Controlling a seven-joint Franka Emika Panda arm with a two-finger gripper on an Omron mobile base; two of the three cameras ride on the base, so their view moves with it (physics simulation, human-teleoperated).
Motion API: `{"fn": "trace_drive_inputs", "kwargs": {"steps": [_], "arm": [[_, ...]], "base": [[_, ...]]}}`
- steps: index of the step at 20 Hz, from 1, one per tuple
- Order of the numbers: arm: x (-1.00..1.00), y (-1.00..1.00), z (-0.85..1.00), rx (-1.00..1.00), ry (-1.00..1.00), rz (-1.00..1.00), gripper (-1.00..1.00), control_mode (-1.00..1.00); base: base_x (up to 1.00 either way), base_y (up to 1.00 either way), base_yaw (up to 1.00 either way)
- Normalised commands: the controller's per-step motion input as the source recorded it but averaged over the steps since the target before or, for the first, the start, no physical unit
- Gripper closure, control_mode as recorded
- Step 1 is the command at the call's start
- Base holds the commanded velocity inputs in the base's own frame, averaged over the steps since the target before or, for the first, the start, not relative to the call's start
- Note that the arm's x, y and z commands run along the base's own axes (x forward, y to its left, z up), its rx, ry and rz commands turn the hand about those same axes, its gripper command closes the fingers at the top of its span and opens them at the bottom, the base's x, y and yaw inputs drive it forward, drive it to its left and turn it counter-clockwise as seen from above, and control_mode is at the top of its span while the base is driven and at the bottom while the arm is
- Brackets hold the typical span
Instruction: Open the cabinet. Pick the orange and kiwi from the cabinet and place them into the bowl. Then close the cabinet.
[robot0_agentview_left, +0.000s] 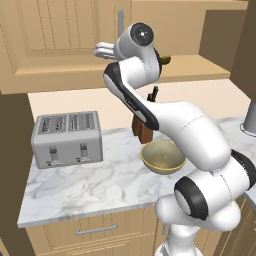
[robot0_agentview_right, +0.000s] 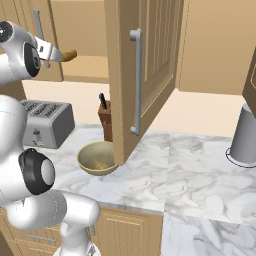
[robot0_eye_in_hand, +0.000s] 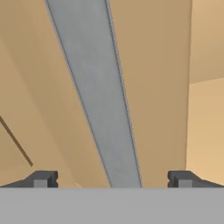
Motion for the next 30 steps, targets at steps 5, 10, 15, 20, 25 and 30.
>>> {"fn": "trace_drive_inputs", "kwargs": {"steps": [5, 10, 15, 20, 25, 30], "arm": [[0.24, 0.0, -0.17, 0.0, 0.0, 0.0, 1.0, -1.0], [0.14, 0.0, -0.18, 0.0, 0.0, 0.0, 1.0, -1.0], [0.15, 0.0, -0.13, 0.0, 0.0, 0.0, 1.0, -1.0], [0.01, 0.0, -0.06, 0.0, 0.0, 0.0, 1.0, -1.0], [-0.13, 0.1, -0.03, 0.0, -0.15, -0.06, 1.0, -1.0], [-0.22, 0.32, 0.0, 0.0, -0.07, -0.15, 1.0, -1.0]], "base": [[0.0, 0.0, 0.0], [0.0, 0.0, 0.0], [0.0, 0.0, 0.0], [0.0, 0.0, 0.0], [0.0, 0.0, 0.0], [0.0, 0.0, 0.0]]}}
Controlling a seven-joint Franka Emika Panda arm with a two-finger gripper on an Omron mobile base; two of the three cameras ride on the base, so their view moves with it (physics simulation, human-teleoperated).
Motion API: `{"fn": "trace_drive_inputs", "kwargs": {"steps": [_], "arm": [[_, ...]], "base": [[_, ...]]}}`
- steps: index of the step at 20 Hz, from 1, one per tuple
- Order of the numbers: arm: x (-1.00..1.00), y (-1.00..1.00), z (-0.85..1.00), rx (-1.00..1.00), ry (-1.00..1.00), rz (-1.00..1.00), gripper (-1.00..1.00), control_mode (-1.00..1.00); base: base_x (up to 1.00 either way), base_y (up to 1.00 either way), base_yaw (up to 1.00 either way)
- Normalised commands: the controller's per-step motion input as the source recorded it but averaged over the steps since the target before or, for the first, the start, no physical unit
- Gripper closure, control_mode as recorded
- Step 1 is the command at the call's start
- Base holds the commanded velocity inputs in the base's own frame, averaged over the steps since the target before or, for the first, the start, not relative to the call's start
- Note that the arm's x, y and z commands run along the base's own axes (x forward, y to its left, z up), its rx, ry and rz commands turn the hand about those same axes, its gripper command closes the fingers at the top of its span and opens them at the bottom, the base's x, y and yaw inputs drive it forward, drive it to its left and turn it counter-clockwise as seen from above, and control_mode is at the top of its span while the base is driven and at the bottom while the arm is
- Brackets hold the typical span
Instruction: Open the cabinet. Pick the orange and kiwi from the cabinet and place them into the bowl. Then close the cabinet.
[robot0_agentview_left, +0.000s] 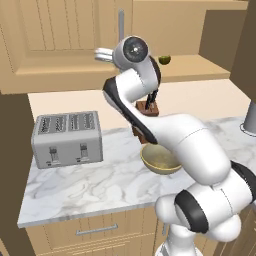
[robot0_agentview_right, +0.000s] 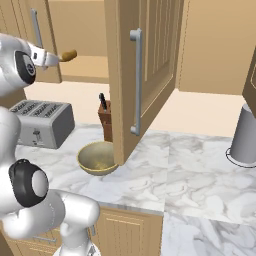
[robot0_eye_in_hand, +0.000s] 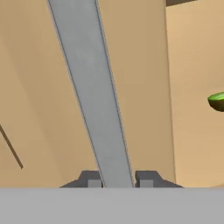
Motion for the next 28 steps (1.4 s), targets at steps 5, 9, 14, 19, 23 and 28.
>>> {"fn": "trace_drive_inputs", "kwargs": {"steps": [5, 9, 14, 19, 23, 28], "arm": [[-0.36, 0.1, 0.0, 0.0, 0.0, -0.13, 1.0, -1.0], [-0.6, 0.0, 0.01, 0.0, 0.0, -0.08, 1.0, -1.0], [-0.72, 0.0, 0.0, 0.0, 0.0, -0.04, 1.0, -1.0], [-0.72, 0.0, 0.0, 0.0, 0.0, -0.01, 1.0, -1.0], [-0.68, 0.0, 0.0, 0.0, 0.0, 0.0, 1.0, -1.0], [-0.5, 0.0, 0.0, 0.0, 0.0, 0.0, 1.0, -1.0]], "base": [[0.0, 0.0, 0.0], [0.0, 0.0, 0.0], [0.0, 0.0, 0.0], [0.0, 0.0, 0.0], [0.0, 0.0, 0.0], [0.0, 0.0, 0.0]]}}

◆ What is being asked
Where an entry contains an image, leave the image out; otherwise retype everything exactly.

◆ Answer to this task
Controlling a seven-joint Franka Emika Panda arm with a two-finger gripper on an Omron mobile base; two of the three cameras ride on the base, so their view moves with it (physics simulation, human-teleoperated).
Motion API: `{"fn": "trace_drive_inputs", "kwargs": {"steps": [_], "arm": [[_, ...]], "base": [[_, ...]]}}`
- steps: index of the step at 20 Hz, from 1, one per tuple
- Order of the numbers: arm: x (-1.00..1.00), y (-1.00..1.00), z (-0.85..1.00), rx (-1.00..1.00), ry (-1.00..1.00), rz (-1.00..1.00), gripper (-1.00..1.00), control_mode (-1.00..1.00); base: base_x (up to 1.00 either way), base_y (up to 1.00 either way), base_yaw (up to 1.00 either way)
- Normalised commands: the controller's per-step motion input as the source recorded it but averaged over the steps since the target before or, for the first, the start, no physical unit
- Gripper closure, control_mode as recorded
- Step 1 is the command at the call's start
- Base holds the commanded velocity inputs in the base's own frame, averaged over the steps since the target before or, for the first, the start, not relative to the call's start
- Note that the arm's x, y and z commands run along the base's own axes (x forward, y to its left, z up), its rx, ry and rz commands turn the hand about those same axes, its gripper command closes the fingers at the top of its span and opens them at the bottom, the base's x, y and yaw inputs drive it forward, drive it to its left and turn it counter-clockwise as seen from above, and control_mode is at the top of its span while the base is driven and at the bottom while the arm is
- Brackets hold the typical span
Instruction: Open the cabinet. Pick the orange and kiwi from the cabinet and place them into the bowl. Then close the cabinet.
[robot0_agentview_left, +0.000s] 
[robot0_agentview_right, +0.000s] 
[robot0_eye_in_hand, +0.000s] 
Motion for the next 30 steps, targets at steps 5, 10, 15, 20, 25 and 30.
>>> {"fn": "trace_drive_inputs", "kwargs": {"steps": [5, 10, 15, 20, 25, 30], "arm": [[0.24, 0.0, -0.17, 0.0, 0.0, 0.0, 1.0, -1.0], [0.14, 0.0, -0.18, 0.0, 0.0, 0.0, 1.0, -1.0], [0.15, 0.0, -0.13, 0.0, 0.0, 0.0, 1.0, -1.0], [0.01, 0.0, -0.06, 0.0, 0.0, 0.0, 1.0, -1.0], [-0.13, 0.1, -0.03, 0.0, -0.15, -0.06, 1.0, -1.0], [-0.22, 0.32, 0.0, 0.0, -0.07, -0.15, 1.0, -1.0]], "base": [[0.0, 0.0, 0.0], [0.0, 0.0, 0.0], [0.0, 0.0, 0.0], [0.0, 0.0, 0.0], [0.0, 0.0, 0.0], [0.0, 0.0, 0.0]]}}
Controlling a seven-joint Franka Emika Panda arm with a two-finger gripper on an Omron mobile base; two of the three cameras ride on the base, so their view moves with it (physics simulation, human-teleoperated).
Motion API: `{"fn": "trace_drive_inputs", "kwargs": {"steps": [_], "arm": [[_, ...]], "base": [[_, ...]]}}`
- steps: index of the step at 20 Hz, from 1, one per tuple
- Order of the numbers: arm: x (-1.00..1.00), y (-1.00..1.00), z (-0.85..1.00), rx (-1.00..1.00), ry (-1.00..1.00), rz (-1.00..1.00), gripper (-1.00..1.00), control_mode (-1.00..1.00); base: base_x (up to 1.00 either way), base_y (up to 1.00 either way), base_yaw (up to 1.00 either way)
- Normalised commands: the controller's per-step motion input as the source recorded it but averaged over the steps since the target before or, for the first, the start, no physical unit
- Gripper closure, control_mode as recorded
- Step 1 is the command at the call's start
- Base holds the commanded velocity inputs in the base's own frame, averaged over the steps since the target before or, for the first, the start, not relative to the call's start
- Note that the arm's x, y and z commands run along the base's own axes (x forward, y to its left, z up), its rx, ry and rz commands turn the hand about those same axes, its gripper command closes the fingers at the top of its span and opens them at the bottom, the base's x, y and yaw inputs drive it forward, drive it to its left and turn it counter-clockwise as seen from above, and control_mode is at the top of its span while the base is driven and at the bottom while the arm is
- Brackets hold the typical span
Instruction: Open the cabinet. Pick the orange and kiwi from the cabinet and place them into the bowl. Then close the cabinet.
[robot0_agentview_left, +0.000s] 
[robot0_agentview_right, +0.000s] 
[robot0_eye_in_hand, +0.000s] 
Motion for the next 28 steps (1.4 s), targets at steps 5, 9, 14, 19, 23 and 28.
>>> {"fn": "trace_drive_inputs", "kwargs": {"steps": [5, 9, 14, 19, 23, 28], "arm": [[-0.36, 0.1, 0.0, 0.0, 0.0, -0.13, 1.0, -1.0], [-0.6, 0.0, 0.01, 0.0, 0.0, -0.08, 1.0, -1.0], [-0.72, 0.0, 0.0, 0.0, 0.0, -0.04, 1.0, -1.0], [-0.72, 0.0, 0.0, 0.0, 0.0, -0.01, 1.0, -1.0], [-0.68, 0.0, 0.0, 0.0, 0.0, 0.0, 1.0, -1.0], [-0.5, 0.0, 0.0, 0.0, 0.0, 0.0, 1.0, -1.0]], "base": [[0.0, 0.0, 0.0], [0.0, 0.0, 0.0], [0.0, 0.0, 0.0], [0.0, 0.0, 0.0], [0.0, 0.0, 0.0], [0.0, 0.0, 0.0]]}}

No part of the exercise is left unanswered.